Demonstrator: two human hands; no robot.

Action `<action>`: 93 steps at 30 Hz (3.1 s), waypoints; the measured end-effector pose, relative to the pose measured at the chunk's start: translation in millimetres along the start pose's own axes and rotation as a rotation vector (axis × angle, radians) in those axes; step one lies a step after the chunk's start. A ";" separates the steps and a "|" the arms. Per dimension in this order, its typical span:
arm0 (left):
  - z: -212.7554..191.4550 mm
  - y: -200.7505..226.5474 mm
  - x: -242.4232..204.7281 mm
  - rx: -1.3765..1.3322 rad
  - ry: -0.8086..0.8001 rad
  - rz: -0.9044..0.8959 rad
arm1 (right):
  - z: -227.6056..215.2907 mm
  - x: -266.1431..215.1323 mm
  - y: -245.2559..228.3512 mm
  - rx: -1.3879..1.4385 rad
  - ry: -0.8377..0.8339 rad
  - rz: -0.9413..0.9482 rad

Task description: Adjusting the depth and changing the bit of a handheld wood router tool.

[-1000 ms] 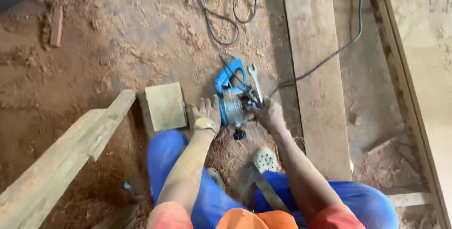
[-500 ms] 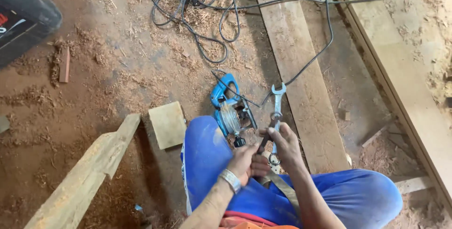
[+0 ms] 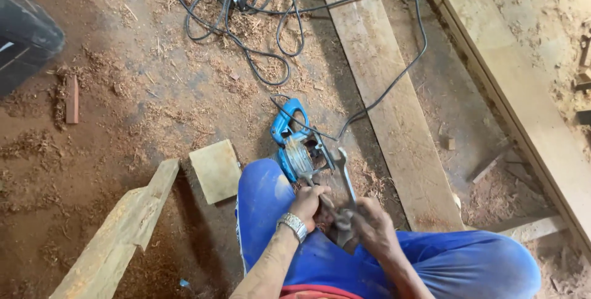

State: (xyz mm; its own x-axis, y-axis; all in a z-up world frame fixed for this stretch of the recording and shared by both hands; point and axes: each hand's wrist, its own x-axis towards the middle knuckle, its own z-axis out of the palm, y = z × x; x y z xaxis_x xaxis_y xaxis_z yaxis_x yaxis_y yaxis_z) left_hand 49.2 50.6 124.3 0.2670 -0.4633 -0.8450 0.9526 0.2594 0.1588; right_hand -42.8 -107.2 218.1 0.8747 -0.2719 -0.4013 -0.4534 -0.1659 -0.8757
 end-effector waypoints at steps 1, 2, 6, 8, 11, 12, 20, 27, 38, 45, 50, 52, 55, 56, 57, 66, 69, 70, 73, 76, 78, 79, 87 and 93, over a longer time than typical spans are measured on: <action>-3.3 0.7 -0.4 0.101 0.001 -0.007 | -4.4 -2.8 7.8 -0.127 0.029 -0.146; -2.3 5.4 -7.2 0.104 0.001 -0.015 | -8.4 2.8 2.1 -0.126 0.033 -0.138; -3.6 20.4 -8.7 0.374 -0.061 0.049 | -22.8 35.2 13.2 0.120 0.203 0.331; -8.3 27.2 -3.3 0.483 -0.066 0.081 | -21.9 50.9 20.3 0.189 0.243 0.326; -8.9 42.8 -5.5 0.506 -0.036 0.017 | -14.3 59.6 12.4 0.340 0.237 0.404; -6.3 49.0 -10.4 0.483 -0.024 -0.032 | -12.5 56.8 11.8 0.384 0.220 0.419; -23.8 55.6 6.3 0.742 -0.017 0.003 | -14.4 44.3 22.4 0.266 0.116 0.449; 29.0 49.7 -74.7 0.884 0.160 0.338 | -6.1 28.2 -24.9 0.233 0.053 0.484; 28.4 -24.3 -59.5 1.091 0.150 0.852 | 7.8 4.7 3.6 0.379 0.200 0.518; 16.0 -29.8 -10.4 0.942 0.080 0.576 | 4.6 16.0 19.6 0.350 0.101 0.485; -1.2 44.8 -57.5 0.459 0.100 0.312 | -35.4 57.2 7.4 0.508 0.262 0.564; -11.4 75.2 -63.4 0.683 0.069 0.298 | -46.3 85.8 -5.4 0.380 0.189 0.555; -18.7 82.3 -49.5 0.871 0.053 0.245 | -28.3 136.9 46.6 -0.014 0.144 0.381; -19.5 80.5 -46.3 0.871 0.059 0.253 | -18.2 150.9 53.1 -0.012 0.139 0.373; -20.6 79.2 -42.5 0.923 0.066 0.226 | -7.7 165.5 59.8 -0.172 0.089 0.419; -16.1 67.5 4.9 1.063 0.137 0.191 | 36.8 212.8 104.9 -0.220 0.102 0.458; -13.0 66.6 17.0 1.169 0.142 0.223 | 39.3 219.6 101.9 -0.206 0.062 0.499; -12.3 66.3 20.3 1.216 0.146 0.227 | 40.1 221.0 102.1 -0.216 0.040 0.518; -42.4 47.8 53.3 1.049 0.120 0.143 | 40.5 225.6 97.9 -0.228 0.068 0.540; -44.0 46.8 58.8 0.848 0.065 0.071 | 41.4 232.9 105.7 -0.251 0.045 0.603; -47.8 46.2 59.0 0.806 0.053 0.056 | 38.4 241.9 137.0 -0.462 -0.140 0.411; -49.4 45.5 58.5 0.766 0.040 0.044 | 36.5 245.4 152.3 -0.664 -0.321 0.205; -3.4 66.7 31.7 0.964 0.128 0.064 | 42.1 243.5 124.7 0.099 0.015 0.638; -26.8 32.8 71.0 1.159 0.166 0.186 | 40.9 236.0 116.7 0.027 0.027 0.684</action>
State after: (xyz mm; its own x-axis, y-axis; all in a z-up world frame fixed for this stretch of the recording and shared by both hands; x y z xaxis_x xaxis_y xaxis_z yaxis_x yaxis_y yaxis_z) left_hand 95.5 48.9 55.8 0.4746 -0.3614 -0.8026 0.4876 -0.6511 0.5816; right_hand 117.7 -152.0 10.2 0.3878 -0.3312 -0.8602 -0.8979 0.0752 -0.4337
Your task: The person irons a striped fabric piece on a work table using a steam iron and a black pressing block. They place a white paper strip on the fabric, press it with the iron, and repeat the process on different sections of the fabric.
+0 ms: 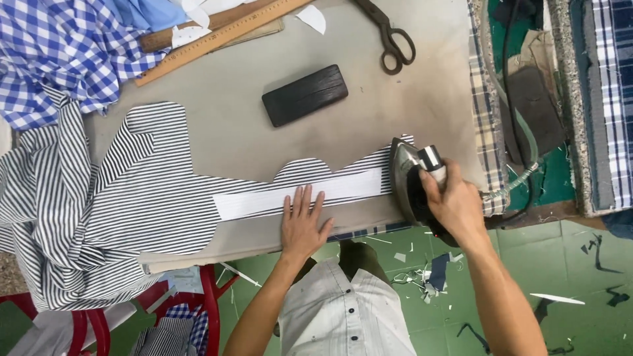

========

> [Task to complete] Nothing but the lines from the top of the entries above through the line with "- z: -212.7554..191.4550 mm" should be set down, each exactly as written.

> [Solution below]
Demonstrator: two human hands; no robot.

Action `<action>`: 93 steps at 30 Hz (3.1 s), waypoints; the measured end-effector pose, relative to the pose measured at the chunk's start: translation in millimetres along the start pose's own axes and rotation as a rotation vector (axis × angle, radians) in those axes; step one lies a step after the chunk's start. A ";" separates the steps and a "|" the arms. Per dimension in this order, its typical span:
arm0 (left):
  - z: -212.7554..191.4550 mm

Thus the exercise is complete.